建築基準法上の道路に該当するかはっきりしないときは、役所に道路調査を依頼します。
3-2 道路管理部局
役所の道路(財産)管理する部局に行って管理についても調べます。
不動産売買契約のときに必要な重要事項説明書で、その道路が「公道」か「私道」かについて記載する項目があります(「敷地等と道路との関係」参照)。重説では「土地の所有者が誰か」によって、公道か私道かを判断するのが一般的ですが、役所では道路部分の土地所有者が市であっても、市道管理されていない道があります。逆に、道路部分の土地が私有地であっても、役所が市道管理している道もあります。そのため、役所でいう「公道」とは、必ずしも同じ定義とは限らないことに注意が必要です。

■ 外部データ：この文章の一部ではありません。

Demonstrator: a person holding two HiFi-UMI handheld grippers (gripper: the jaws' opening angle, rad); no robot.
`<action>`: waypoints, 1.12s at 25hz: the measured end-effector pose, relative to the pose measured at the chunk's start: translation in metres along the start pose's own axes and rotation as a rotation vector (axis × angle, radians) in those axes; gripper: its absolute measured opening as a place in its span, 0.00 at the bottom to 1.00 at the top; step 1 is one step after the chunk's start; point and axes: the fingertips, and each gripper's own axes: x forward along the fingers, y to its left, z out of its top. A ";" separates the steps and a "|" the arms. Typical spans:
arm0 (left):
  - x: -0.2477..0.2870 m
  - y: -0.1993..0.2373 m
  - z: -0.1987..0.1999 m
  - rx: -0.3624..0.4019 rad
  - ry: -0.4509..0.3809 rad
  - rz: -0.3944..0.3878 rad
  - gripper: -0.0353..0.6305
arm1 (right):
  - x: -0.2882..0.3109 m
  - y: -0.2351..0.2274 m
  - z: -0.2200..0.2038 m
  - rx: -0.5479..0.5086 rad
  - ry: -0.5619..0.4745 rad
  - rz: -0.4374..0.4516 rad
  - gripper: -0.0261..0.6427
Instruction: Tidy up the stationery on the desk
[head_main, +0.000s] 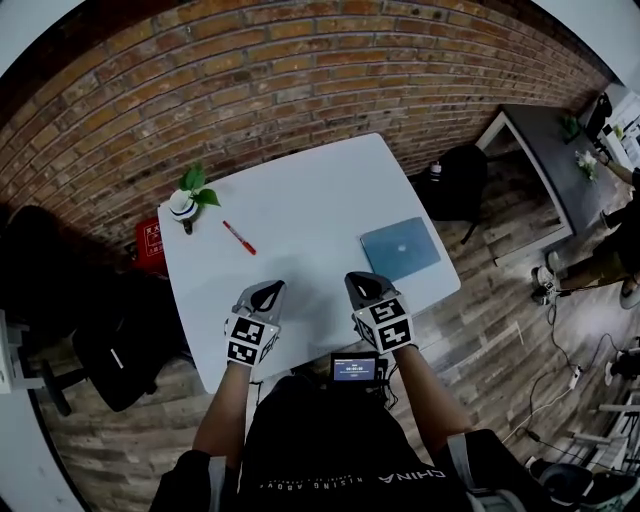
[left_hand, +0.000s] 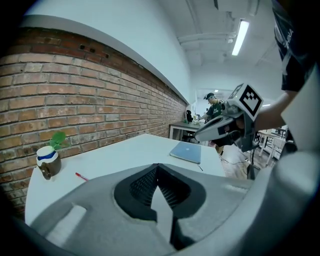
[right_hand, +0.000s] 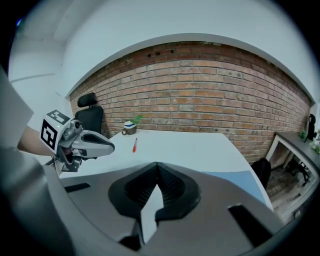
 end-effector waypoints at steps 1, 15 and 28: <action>0.002 0.004 -0.001 -0.003 0.004 0.001 0.06 | 0.004 0.001 0.002 -0.001 0.002 0.005 0.05; 0.016 0.025 0.003 -0.093 0.012 0.171 0.06 | 0.044 -0.012 0.034 -0.117 0.017 0.176 0.05; 0.023 0.018 0.021 -0.112 -0.007 0.225 0.06 | 0.047 -0.022 0.045 -0.143 0.000 0.224 0.05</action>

■市が管理する道路の種類は大きく3つにわかれています。
②道路部分の土地の寄付は受けていないが、土地所有者が役所に対して、「無償使用承諾書」を提出することで、その部分まで市道として認定し、舗装などの表面管理も市で行っている。
③市道の認定はないが、市の資産として管理しており、市有通路や認定外道路などと言われるいわゆる通路
ここでは、取得できるのであれば道路台帳平面図(認定幅員を明示したり現況を図った図)、土地境界図(官民の財産境を確定した図)、道路区域図(道路の区域を確定した図)を取得し、市道名称や路線番号、認定幅員があれば、その幅員を確認します。
2m接道しているかどうかについては、現地を調査し確認しなければなりません。現地を調査するためには、まず「境界」について知っておく必要もあります。
■まとめ
いかがでしたか?
不動産調査の基礎となる『建築基準法の42条の道路』についての説明でした。
物件の仲介を行うためには、土地利用の条件を的確に調査し、売主・買主に適切に把握してもらう必要があります。
物件の売買を実施・仲介するにあたっては、宅地建物取引士として重要な要素となってきます。
調査した結果、売買の対象となるについては、十分に説明し理解のうえ、契約を行う必要があります。
少しでも疑問がある場合は、事前に十分に確認しチェックをしておきましょう。
不動産の取引・設計や投資の際には、買主や施主の要望を十分に理解して、リスクを回避するためにも理解をしておく必要がありますね。